Yağmurlu dramatik hava? Tamam. Kocaman, bana doğru saldıran yaratık? Tamam. Sosyal Medyada paylaşacağım, haberim yokmuş gibi arkadan çekilen resim? Tamam. O zaman devam edebilirim.

Kısa zamanda şunu anlıyoruz ki, Kıyamet Zamanı gelmiş ve Dört Atlı uyandırılmaya başlamıştır. İlk uyanan da “War” isimli atlıdır. Vakit kaybetmeden belirtmek istiyorum ki bazı oyuncuların kafasında “Önüne gelen her varlığı öldüren birini canlandırıyoruz, zaten oyunun türü de Hack and Slash?” tarzında cümleler olabilir. Aslında çok yanlış bir cümle sayılmaz. Gerçekten de oyunda gördüğümüz varlıkların yüzde doksan dokuzunu yok etsek de, senaryo, sadece bundan ibaret değil. Hikayemiz aslında çok daha derin. Kıyamet gelmiş olsa da her şey “planlandığı gibi” gitmiyor ve daha baştan işler karışmaya başlıyor. Bu sebeple elimizde sadece “kes-ilerle” şeklinde değil, anlatımı ve görevleriyle de oldukça güzel bir oyun var. Tabi zevkler de tartışılmaz, içindeki yok etme hissini tatmin etmek için oynayan oyuncular da tatmin noktasına ulaşacaklarını düşünüyorum. Bir noktaya ulaşma demişken…

Atsız, Atlı Olur mu?

Darksiders oyununun ilk versiyonundan sonra Warmaster Edition olarak da karşımıza çıkan War, söylemiş olduğumuz gibi bir atlı. Neyse ki bu önemli ayrıntıyı unutmamış olan oyun yapımcıları, atla (ismi Ruin, pek de şeker bir şey) ilerleyeceğimiz bölümler de inşaa etmişler. Açıkçası çok gerekli bir kısımdı çünkü oyunda, oldukça fazla km yapıyor, amaçlarımıza ulaşmak için birbirinden çok farklı yerlere gidiyoruz. Transfer işleminin bir çoğunu da at sırtında yapmak oldukça güzel olmuş. Her ne kadar tam anlamıyla normal bir attan çok farklı olmasa da, atımızın olması gerekli bir ayrıntıydı, oyuna renk katmak açısından da bir artı olmuş. Açıkçası biraz daha detaylı yapılıp bir kaç farklı özellik koyulabilirdi, (sonuçta sizi bilmiyorum ama ben her gün Mahşerin Dört Atlısı atı kullanmıyorum, biraz daha derin bir his katılabilirdi. Sevgili Ruin, sadece koşuyor ve sert bir şekilde kafa atıyor, Ah be yavrum…) Belki ikinci oyunda olur diye, umutla düşünerek yazıma devam ediyorum.

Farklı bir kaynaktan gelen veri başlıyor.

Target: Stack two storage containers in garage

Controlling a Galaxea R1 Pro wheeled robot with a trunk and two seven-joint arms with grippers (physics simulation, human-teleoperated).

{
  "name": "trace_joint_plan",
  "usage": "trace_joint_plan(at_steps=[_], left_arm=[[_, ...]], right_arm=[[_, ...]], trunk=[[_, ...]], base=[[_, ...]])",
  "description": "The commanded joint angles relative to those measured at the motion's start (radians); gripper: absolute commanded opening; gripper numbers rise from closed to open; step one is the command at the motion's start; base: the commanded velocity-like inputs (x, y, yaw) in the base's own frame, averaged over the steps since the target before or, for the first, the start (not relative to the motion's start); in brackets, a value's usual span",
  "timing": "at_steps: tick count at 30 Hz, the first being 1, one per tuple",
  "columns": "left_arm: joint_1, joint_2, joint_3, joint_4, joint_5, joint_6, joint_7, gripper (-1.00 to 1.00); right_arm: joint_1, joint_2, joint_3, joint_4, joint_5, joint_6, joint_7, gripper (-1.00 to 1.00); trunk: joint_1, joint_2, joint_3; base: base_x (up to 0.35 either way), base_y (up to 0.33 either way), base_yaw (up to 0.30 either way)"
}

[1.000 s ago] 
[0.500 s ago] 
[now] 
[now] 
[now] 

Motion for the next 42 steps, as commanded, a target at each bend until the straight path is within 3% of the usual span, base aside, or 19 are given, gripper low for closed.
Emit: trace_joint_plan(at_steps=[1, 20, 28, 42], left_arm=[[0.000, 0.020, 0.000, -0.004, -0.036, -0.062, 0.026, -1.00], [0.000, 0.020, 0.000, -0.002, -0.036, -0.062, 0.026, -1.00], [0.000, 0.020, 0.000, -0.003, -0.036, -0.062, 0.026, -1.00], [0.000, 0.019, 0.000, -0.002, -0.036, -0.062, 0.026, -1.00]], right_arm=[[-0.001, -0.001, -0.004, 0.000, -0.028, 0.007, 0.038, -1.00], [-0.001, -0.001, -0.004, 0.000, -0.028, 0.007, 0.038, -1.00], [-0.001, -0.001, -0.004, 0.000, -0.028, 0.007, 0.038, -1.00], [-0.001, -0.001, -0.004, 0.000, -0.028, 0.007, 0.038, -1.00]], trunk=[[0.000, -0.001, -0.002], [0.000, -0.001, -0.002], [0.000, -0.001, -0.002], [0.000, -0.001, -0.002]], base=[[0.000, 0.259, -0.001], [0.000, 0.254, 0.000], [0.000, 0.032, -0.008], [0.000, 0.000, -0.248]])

Şu Kılıcı Kaç Ruha Bırakırsın?

War, tam bir kılıç sevdalısı. Canından çok sevdiği kılıcını, birilerinin canını aldıkça geliştiriyor, Vulgrim adlı satıcından da yeni combo’lar satın alabiliyoruz. Oyunda dümdüz ilerleyebileceğiniz gibi, etrafta ekstra dolaşıp chest bulmak isteyen oyuncular da gayet memnun olacaklar. Combo’lar da oldukça yeterli diyebiliriz. Bu kısımda da biraz daha fazla seçim şansının sunulması oyunu zenginleştirebilirdi ama yeterli bulmuşlar ki çok da fazla ilerlememişler.

Yapımdaki dövüşler ortalama ve ortalamanın biraz üstünde puan alıyor; öncelikle en başta yazdığım gibi, genelde özel isme ve işleve sahip olmayan tüm şeytan ve melekler (başka varlıklar da var) War’dan nefret ediyor. War’un da zaten canına minnet, karşısında üç düşman var diyelim, kılıç çekildikten sonra altı düşman oluyor. Çünkü her düşmanı beceriyle ikiye bölüyor. Oldukça hızlı ve dayanıklı bir karakter olan War, çok fazla çevik değil ama sağlam vuruşları ve kas gücüyle bu açığını kapatıyor. Kendisine gelen saldırıları, kılıcıyla savuşturmak gibi, ya da özel güçler kullanmak gibi ekstra kabiliyetleri de var.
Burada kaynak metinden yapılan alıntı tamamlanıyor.